EXERCISE BRIEF: Your task is to retype each line of the data below exactly.

SUPPLIED DATA:

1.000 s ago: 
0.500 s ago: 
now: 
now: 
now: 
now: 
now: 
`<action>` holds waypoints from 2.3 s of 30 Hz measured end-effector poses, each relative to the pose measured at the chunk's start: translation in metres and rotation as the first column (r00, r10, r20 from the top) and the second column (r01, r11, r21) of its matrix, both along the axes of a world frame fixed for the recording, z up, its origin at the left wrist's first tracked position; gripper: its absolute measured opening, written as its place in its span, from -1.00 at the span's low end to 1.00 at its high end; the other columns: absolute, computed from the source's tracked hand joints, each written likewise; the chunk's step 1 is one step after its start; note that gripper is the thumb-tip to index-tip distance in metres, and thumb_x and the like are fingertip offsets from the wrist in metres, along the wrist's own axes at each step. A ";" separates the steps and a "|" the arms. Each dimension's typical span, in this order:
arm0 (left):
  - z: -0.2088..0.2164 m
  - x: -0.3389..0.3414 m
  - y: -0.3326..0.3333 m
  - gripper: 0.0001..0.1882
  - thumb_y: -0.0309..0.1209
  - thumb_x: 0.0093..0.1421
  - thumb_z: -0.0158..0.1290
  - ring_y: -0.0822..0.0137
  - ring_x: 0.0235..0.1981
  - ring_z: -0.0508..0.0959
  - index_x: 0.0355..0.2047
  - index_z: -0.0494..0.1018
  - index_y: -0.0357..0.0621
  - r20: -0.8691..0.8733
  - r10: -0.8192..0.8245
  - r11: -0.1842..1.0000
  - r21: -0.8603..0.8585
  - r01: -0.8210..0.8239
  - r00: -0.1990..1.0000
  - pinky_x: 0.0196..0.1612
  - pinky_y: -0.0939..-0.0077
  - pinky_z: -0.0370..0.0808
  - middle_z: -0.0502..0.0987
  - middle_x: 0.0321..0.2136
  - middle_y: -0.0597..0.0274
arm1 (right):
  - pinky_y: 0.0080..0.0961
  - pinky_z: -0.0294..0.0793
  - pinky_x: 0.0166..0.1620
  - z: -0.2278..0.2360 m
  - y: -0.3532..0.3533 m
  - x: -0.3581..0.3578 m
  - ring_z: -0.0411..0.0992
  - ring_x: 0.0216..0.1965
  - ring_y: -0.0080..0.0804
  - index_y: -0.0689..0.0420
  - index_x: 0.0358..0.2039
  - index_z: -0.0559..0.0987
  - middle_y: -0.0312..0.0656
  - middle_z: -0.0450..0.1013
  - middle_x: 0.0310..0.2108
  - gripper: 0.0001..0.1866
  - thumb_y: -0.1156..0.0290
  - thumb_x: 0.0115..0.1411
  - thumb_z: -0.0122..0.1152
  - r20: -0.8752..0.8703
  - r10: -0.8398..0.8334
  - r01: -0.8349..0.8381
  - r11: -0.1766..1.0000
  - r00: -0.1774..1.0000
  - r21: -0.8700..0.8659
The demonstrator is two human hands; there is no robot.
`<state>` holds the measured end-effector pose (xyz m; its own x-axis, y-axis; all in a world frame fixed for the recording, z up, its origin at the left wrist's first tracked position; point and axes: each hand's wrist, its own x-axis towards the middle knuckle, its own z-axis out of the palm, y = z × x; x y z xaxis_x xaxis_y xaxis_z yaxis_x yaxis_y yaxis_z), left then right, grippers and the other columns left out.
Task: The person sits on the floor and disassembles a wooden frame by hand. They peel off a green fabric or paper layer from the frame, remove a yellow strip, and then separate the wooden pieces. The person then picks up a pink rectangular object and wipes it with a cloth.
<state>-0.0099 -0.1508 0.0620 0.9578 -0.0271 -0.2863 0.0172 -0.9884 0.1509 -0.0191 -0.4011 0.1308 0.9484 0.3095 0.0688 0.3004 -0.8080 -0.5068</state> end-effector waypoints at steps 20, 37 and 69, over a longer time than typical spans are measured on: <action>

ANSWER FOR THIS EXERCISE:
1.000 s ago: 
0.500 s ago: 
now: 
now: 
now: 
now: 
now: 
`<action>` holds waypoints from 2.3 s of 30 Hz measured end-effector poses, each relative to the pose measured at the chunk's start: translation in metres and rotation as the first column (r00, r10, r20 from the top) and the second column (r01, r11, r21) of its matrix, both along the axes of a world frame fixed for the recording, z up, its origin at the left wrist's first tracked position; gripper: its absolute measured opening, written as its place in its span, from -1.00 at the span's low end to 1.00 at its high end; the other columns: absolute, computed from the source's tracked hand joints, each written likewise; the chunk's step 1 is one step after its start; note that gripper is the thumb-tip to index-tip distance in metres, and thumb_x and the like are fingertip offsets from the wrist in metres, along the wrist's own axes at each step. A ";" separates the steps and a "|" the arms. Each dimension's typical span, in this order:
arm0 (left):
  - z: -0.2088..0.2164 m
  - x: -0.3389..0.3414 m
  - y: -0.3326..0.3333 m
  - gripper: 0.0001..0.1882
  - thumb_y: -0.0309..0.1209
  - thumb_x: 0.0093..0.1421
  - thumb_z: -0.0158..0.1290
  - ring_y: -0.0822..0.0137
  - ring_x: 0.0235..0.1981
  - ring_z: -0.0508..0.0959
  - index_x: 0.0355..0.2047
  - index_z: -0.0494..0.1018
  - index_y: -0.0357..0.0621
  - r20: -0.8691..0.8733
  - r10: -0.8192..0.8245
  - r11: -0.1842..1.0000
  - r21: -0.8603..0.8585
  - r01: -0.8210..0.8239
  - r00: -0.1990..1.0000
  - pinky_x: 0.0196..0.1612
  - pinky_y: -0.0939..-0.0077
  - pinky_z: -0.0370..0.0808
  - middle_z: -0.0502..0.0987
  - middle_x: 0.0321..0.2136
  - middle_y: -0.0597..0.0274
arm1 (right):
  - pinky_y: 0.0080..0.0961
  - pinky_z: -0.0294..0.0793
  - pinky_x: 0.0166..0.1620
  - z: -0.2278..0.2360 m
  - y: -0.3532..0.3533 m
  - x: -0.3581..0.3578 m
  - ring_z: -0.0411..0.0992
  - ring_x: 0.0216..0.1965
  - ring_y: -0.0080..0.0804
  - index_y: -0.0689..0.0420
  - index_x: 0.0358..0.2039
  - index_z: -0.0559..0.0987
  - middle_y: -0.0312..0.0656
  - middle_z: -0.0450..0.1013
  - middle_x: 0.0310..0.2108
  - gripper: 0.0001..0.1866
  - thumb_y: -0.1156..0.0290
  - thumb_x: 0.0115..0.1411
  - thumb_z: -0.0122..0.1152
  - r20: -0.8752..0.8703
  - r10: -0.8398..0.8334
  - r01: -0.8349..0.8381
  - r11: -0.1766..1.0000
  - r00: -0.1774..1.0000
  - r21: -0.8700..0.8659
The demonstrator is two human hands; there is no robot.
`<state>` holds the measured end-effector pose (xyz m; its own x-axis, y-axis; all in a world frame fixed for the recording, z up, its origin at the left wrist's first tracked position; point and axes: each hand's wrist, its own x-axis towards the middle knuckle, its own z-axis out of the palm, y = z × x; x y z xaxis_x xaxis_y xaxis_z yaxis_x yaxis_y yaxis_z), left then right, grippers and the other columns left out.
Task: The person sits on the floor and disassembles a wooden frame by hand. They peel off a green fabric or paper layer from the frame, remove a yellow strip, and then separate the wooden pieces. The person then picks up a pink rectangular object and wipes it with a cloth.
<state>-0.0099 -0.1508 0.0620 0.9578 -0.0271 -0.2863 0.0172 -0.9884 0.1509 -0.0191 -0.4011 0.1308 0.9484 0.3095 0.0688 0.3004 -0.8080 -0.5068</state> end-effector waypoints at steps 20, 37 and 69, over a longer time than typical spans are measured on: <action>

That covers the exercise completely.